Ко мне подошел мужчина, видимо, тоже сторож и заодно дворник, потому что в руках у него была метла. Он вежливо поздоровался и сказал, что здесь не место для отдыха. Я притворилась, что не знаю, где нахожусь, и тут он, очень обрадовавшись моему неведению, начал с жаром рассказывать мне о Достоевском.

Наверняка он многое придумал, но это было очень красиво. Например, он утверждал, ссылаясь на какие-то литературные источники, что маленький Достоевский обожал в сумерках сидеть в одиночестве на скамье. Такая причуда всех удивляла и пугала.

Из рассказа сторожа получалось, что Достоевский любил сиживать именно на том месте, где сидели мы в тот момент. В этом утверждении сторожа чувствовалась большая любовь к великому писателю, стремление как-то преодолеть временной барьер и быть ближе к великому человеку. С домом Толстых, где сейчас находится международный Союз писателей, у меня тоже связаны интересные воспоминания. У моей подруги отец писатель, и они как-то взяли меня в Центральный Дом литераторов им.

Фадеева на литературный вечер. После вечера отец подруги взял на себя роль гида по дому Толстых, и я узнала очень много интересного. Например, что в романе «Война и мир» этот дом изображен Толстым как усадьба Ростовых.

Один из залов усадьбы послужил прообразом помещения, где Пьера Безухова посвящали в масоны.
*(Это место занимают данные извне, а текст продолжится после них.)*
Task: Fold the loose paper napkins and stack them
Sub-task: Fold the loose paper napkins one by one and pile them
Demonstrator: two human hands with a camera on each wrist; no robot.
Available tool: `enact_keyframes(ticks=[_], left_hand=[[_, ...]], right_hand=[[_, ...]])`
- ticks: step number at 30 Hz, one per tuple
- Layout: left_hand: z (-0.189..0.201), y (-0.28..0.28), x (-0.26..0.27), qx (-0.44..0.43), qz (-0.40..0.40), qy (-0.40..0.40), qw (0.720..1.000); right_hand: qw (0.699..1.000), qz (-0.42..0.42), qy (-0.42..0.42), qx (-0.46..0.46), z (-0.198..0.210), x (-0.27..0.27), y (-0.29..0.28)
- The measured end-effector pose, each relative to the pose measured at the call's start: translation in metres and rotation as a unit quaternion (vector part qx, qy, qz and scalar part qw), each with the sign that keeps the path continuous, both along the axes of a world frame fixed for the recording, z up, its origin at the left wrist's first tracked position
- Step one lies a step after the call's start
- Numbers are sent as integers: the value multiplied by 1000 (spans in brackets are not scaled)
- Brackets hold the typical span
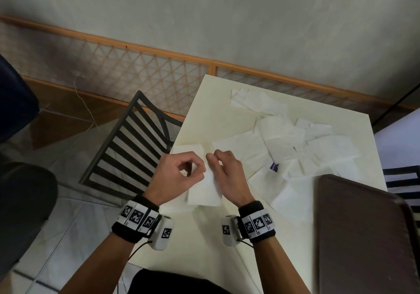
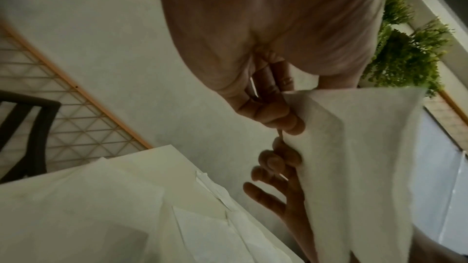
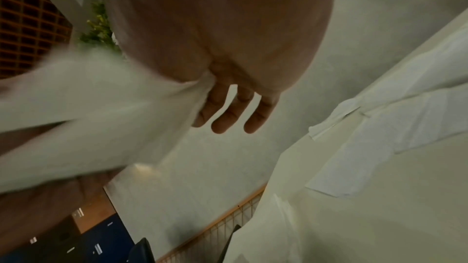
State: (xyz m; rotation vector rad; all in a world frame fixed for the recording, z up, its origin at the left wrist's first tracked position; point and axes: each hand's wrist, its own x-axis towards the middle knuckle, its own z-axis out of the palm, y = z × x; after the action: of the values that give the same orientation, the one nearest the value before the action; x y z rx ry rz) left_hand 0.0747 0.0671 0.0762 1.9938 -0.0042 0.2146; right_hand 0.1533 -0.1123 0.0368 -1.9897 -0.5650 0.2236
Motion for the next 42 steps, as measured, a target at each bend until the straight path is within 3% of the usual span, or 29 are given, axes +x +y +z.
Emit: enact_keyframes(ticks=[3, 5, 8, 12, 17, 20, 23, 27, 31, 33, 36, 39, 42], left_hand=[[-5, 17, 1, 11, 40, 9, 999], [-12, 27, 7, 2, 68, 10, 998], [-27, 44, 27, -4, 104, 50, 993], [-52, 63, 55, 19, 126, 147, 981], [-90, 65, 75, 143, 139, 213, 956], [-108, 60, 75, 218, 102, 267, 933], [-108, 53, 67, 265, 116, 257, 922], [-94, 41, 48, 253, 136, 178, 941], [-86, 20, 27, 188, 122, 99, 970], [-80, 7, 20, 164, 102, 76, 978], [-73, -15, 16, 90, 66, 83, 990], [-60, -40, 14, 11, 37, 128, 991], [-43, -56, 14, -59, -7, 227, 972]], right_hand=[[997, -58, 46, 37, -7, 6, 2], [981, -106, 126, 102, -10, 12, 9], [943, -79, 268, 178, -16, 19, 27], [970, -99, 207, 82, -35, 30, 48], [974, -119, 190, -23, -52, 47, 59], [975, -88, 161, -127, -57, 51, 49], [970, -119, 90, -192, -48, 51, 15], [927, -194, 18, -320, -47, 51, -63], [852, -208, 74, -474, -51, 51, -134], [841, -194, 122, -489, -52, 49, -153], [882, -168, 159, -410, -43, 43, -153], [956, -149, 160, -197, -18, 27, -132], [976, -116, 183, 19, 18, 4, -100]])
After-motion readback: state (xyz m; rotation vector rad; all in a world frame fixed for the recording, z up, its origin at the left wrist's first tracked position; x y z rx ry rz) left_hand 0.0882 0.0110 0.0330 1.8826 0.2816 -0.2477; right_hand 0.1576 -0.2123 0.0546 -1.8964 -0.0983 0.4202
Воображение мое так разыгралось, что я усадьбу Толстых до сих пор представляю как дом, в о котором и сейчас живут герои романа «Война и мир». Мне есть что вспомнить и о доме, где жил и умер Н. В. Гоголь.

Каждый раз при посещении дома Гоголя на Тверском меня охватывало чувство трепета и даже робости. Это место окутано мистической тайной. Здесь великий писатель сделал драматический жест: бросил в огонь рукопись второй книги «Мертвых душ». Здесь ему явилось нечто, заставившее его по-новому взглянуть на мир и на себя в этом мире.
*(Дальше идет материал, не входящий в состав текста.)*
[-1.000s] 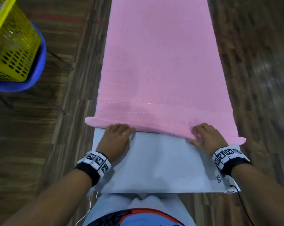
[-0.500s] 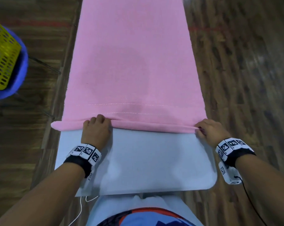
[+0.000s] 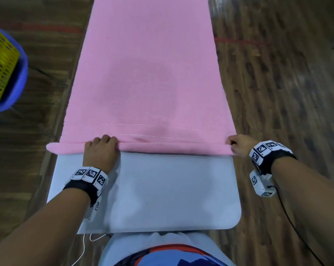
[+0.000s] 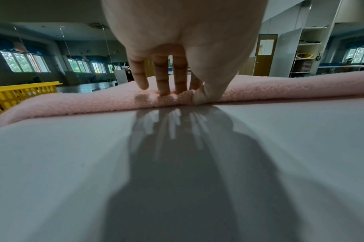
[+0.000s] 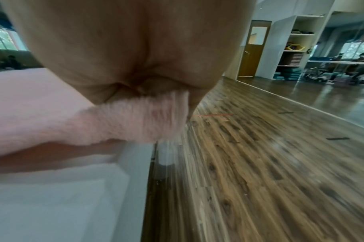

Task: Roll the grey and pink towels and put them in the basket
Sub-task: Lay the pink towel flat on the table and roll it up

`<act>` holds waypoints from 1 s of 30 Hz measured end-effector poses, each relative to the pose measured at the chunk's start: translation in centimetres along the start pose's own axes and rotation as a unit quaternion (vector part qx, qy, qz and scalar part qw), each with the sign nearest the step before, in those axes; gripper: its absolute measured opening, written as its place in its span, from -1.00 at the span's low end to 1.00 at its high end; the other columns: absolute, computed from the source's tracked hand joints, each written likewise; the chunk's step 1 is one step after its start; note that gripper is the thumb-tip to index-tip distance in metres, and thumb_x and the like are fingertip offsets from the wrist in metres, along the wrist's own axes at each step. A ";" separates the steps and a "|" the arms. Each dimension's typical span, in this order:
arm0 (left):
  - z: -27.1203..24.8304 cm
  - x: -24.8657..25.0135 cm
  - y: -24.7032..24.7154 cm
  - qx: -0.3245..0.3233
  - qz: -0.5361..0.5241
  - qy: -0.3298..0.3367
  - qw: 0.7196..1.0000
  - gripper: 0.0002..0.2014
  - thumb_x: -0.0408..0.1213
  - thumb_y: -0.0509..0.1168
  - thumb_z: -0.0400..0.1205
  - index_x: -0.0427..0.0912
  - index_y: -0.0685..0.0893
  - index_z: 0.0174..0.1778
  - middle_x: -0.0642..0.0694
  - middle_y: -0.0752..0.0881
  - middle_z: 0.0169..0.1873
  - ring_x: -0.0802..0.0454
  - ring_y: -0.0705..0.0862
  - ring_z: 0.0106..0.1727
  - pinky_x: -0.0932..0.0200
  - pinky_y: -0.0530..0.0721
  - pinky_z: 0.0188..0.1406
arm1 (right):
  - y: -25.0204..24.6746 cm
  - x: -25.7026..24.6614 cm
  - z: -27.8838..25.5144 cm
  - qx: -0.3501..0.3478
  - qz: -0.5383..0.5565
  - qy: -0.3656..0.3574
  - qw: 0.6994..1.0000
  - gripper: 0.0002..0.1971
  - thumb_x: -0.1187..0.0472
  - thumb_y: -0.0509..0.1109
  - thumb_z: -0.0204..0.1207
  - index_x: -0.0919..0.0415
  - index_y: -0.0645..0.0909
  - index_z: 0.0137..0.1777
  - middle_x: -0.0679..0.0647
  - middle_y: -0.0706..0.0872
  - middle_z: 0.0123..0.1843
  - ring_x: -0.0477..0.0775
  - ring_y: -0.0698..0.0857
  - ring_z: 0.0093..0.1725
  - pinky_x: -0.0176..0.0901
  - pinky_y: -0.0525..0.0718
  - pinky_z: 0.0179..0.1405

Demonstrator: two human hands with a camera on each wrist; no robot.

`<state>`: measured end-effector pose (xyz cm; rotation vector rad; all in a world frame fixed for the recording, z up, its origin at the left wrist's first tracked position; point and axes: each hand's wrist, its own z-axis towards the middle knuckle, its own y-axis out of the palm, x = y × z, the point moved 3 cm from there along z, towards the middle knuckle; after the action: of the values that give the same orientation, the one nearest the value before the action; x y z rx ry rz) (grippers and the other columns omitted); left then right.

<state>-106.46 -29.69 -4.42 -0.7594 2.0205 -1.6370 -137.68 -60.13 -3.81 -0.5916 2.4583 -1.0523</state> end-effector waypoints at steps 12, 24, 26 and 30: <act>-0.5 -0.9 0.0 0.016 -0.014 0.031 0.999 -0.79 -0.30 0.34 0.56 -0.24 0.69 0.08 -0.28 0.69 0.00 -0.32 0.63 0.00 -0.14 0.50 -0.01 | 2.1 -1.9 -2.7 0.286 -0.059 -0.069 0.954 -0.79 0.16 0.41 0.46 0.20 0.63 0.06 0.20 0.67 -0.02 0.33 0.65 -0.14 0.09 0.64 -0.13; -1.0 -10.2 -0.9 0.087 -0.067 0.099 0.989 -0.80 -0.61 0.45 0.34 -0.37 0.81 -0.15 -0.46 0.70 -0.07 -0.42 0.71 -0.33 -0.28 0.65 -0.26 | 5.1 -7.5 -2.7 0.205 -0.123 -0.129 0.963 -0.75 0.26 0.36 0.53 0.25 0.66 0.19 0.22 0.69 0.12 0.34 0.63 0.01 0.11 0.59 -0.03; -1.5 -10.8 -1.0 0.095 -0.075 0.119 0.986 -0.81 -0.50 0.33 0.38 -0.36 0.82 -0.17 -0.41 0.74 -0.17 -0.40 0.73 -0.33 -0.27 0.66 -0.27 | 4.8 -7.8 -2.4 0.193 -0.116 -0.116 0.967 -0.74 0.25 0.35 0.53 0.25 0.64 0.19 0.21 0.69 0.13 0.32 0.61 0.05 0.11 0.57 0.01; -2.2 -11.4 -1.5 0.059 -0.098 0.133 0.984 -0.55 -0.19 0.06 0.45 -0.30 0.84 -0.16 -0.29 0.80 -0.25 -0.29 0.76 -0.23 -0.13 0.69 -0.13 | 4.3 -8.3 -2.2 0.186 -0.007 -0.099 0.977 -0.82 0.27 0.39 0.45 0.21 0.60 0.05 0.19 0.74 -0.04 0.27 0.63 -0.09 -0.03 0.52 -0.18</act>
<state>-99.04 -20.86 -2.59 -0.7505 2.0550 -2.0479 -132.83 -51.86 -4.03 -0.5611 2.0199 -1.3470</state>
Мрачный памятник во дворе всегда определял мое настроение. Бронзовый Гоголь в скорбной позе готовился бросить рукопись в огонь. Мне представлялось всегда, что не только рукопись, но ‘и жизнь свою Гоголь решает бросить в огонь времени.
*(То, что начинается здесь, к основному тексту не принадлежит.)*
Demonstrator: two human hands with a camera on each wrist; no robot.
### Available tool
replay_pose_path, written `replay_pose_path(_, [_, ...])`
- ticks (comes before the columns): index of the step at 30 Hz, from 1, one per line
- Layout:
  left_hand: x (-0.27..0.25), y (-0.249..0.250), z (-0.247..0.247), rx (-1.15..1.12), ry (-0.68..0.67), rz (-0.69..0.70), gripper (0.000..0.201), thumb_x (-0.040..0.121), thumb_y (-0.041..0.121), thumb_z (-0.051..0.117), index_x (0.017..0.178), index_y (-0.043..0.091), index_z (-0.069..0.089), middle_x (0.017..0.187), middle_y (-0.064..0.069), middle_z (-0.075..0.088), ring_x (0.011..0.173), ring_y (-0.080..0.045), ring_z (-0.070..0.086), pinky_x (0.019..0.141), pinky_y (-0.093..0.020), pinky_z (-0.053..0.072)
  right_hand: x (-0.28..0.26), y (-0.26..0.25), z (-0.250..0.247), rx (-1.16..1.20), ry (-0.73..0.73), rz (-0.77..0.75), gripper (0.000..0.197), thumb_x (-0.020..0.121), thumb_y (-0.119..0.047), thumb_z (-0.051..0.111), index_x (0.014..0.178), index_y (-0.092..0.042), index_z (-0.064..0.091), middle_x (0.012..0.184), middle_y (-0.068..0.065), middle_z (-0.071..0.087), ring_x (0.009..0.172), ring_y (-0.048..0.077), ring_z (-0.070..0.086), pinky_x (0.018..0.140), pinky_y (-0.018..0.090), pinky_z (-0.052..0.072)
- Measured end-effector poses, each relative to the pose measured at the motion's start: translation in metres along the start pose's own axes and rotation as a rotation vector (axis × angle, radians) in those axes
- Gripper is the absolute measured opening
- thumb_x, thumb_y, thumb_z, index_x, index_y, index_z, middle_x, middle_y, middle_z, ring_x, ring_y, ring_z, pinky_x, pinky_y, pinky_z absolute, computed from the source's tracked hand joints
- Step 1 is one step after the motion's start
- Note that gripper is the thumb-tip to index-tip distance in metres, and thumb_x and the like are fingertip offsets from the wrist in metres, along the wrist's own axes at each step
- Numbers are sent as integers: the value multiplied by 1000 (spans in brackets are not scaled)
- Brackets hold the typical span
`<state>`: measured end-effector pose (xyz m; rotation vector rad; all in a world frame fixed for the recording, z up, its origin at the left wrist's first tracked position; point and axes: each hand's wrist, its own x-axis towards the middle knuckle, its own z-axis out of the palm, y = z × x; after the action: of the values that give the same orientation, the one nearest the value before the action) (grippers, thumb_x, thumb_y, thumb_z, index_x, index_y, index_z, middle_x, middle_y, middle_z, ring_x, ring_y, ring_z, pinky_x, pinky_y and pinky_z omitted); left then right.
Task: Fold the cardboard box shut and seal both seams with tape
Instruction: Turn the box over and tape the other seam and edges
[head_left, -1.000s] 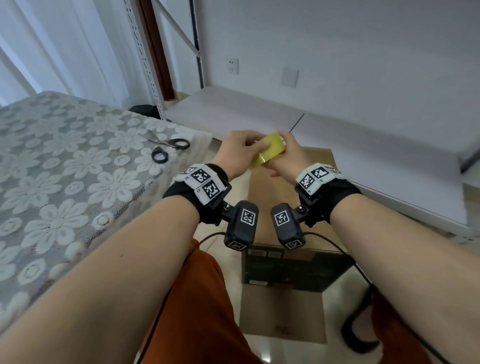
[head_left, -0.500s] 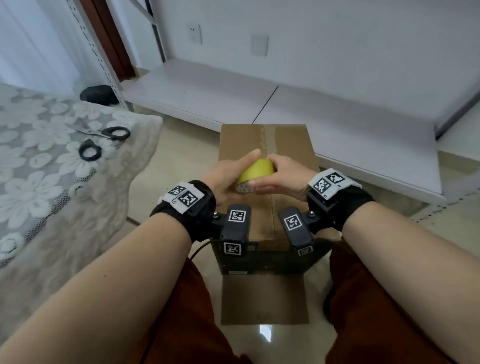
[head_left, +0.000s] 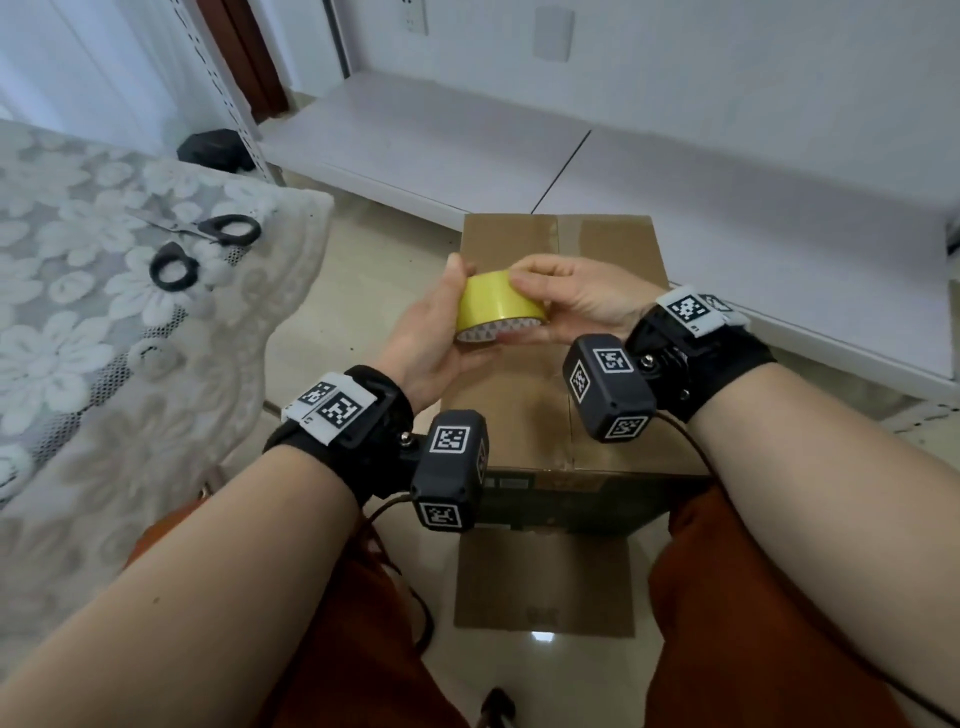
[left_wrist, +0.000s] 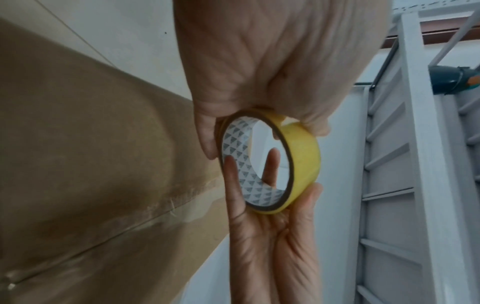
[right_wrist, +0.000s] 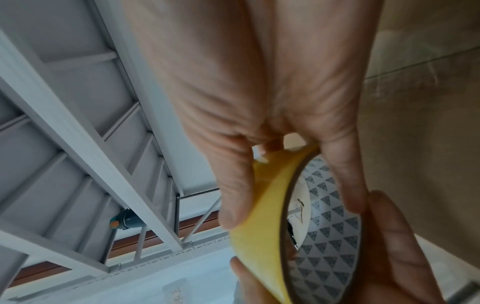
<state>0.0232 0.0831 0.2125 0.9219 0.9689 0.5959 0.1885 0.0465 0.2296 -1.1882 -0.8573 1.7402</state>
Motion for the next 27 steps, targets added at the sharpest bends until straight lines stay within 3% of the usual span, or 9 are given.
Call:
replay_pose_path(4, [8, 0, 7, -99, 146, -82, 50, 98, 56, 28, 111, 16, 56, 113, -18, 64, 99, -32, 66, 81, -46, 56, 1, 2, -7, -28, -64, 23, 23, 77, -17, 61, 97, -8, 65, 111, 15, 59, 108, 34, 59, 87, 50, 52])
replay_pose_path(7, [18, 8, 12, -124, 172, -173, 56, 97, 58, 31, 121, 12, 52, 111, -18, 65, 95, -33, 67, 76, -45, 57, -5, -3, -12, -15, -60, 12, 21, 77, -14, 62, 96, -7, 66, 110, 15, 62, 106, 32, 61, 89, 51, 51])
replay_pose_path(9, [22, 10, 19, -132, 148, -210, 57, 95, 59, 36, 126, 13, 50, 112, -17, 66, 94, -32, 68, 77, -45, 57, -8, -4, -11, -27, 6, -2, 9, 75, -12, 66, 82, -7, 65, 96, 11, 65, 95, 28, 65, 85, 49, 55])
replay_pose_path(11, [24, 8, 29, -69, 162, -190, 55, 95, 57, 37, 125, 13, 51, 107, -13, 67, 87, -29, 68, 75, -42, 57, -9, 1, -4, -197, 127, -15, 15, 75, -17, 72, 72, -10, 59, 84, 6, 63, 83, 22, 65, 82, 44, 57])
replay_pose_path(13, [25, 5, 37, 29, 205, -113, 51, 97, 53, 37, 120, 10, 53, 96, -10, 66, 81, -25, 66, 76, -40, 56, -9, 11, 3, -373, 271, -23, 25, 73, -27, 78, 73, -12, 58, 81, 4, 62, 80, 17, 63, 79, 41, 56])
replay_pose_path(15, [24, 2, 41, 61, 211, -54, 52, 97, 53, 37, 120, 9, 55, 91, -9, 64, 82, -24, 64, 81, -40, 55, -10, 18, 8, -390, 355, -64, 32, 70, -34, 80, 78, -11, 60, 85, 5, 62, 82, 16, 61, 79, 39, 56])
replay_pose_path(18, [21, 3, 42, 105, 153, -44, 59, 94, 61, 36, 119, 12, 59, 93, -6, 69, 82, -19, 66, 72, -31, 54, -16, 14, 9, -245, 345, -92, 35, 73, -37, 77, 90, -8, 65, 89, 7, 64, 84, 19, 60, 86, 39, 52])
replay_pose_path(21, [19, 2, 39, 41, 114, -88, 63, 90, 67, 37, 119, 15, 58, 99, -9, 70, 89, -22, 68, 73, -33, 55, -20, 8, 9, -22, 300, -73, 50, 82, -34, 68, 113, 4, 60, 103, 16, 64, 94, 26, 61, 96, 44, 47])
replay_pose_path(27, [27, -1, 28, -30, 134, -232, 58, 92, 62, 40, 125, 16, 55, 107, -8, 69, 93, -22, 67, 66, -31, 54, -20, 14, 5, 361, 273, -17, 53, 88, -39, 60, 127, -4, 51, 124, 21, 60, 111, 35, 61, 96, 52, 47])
Чувство, в общем, скорбное. Но вот однажды я зашла в знакомый двор и, взглянув на памятник, застыла в изумлении. В руке Гоголя алел букет свежих гвоздик. Кто-то ловко приладил цветы к руке с рукописью. Получился потрясающий эффект: свежие цветы и столь же свежий, искрящийся снежок на плечах Гоголя осветили его лицо, обозначили словно улыбку Гоголя.

Во всяком случае, и я сама, и все, кто проходил в этот момент мимо памятника, искренне улыбались. После этого случая я представляю Н. В. Гоголя только с букетом живых цветов на фоне снега. Вот так я ощущаю мою Москву. Она для меня словно общий большой дом, в котором рождались и творили великие русские люди, и не только писатели.

Когда недавно мне довелось взглянуть на нашу Москву из иллюминатора самолета, мне показалось, что она улыбается миру доброй, мудрой улыбкой, полной надежд на счастье.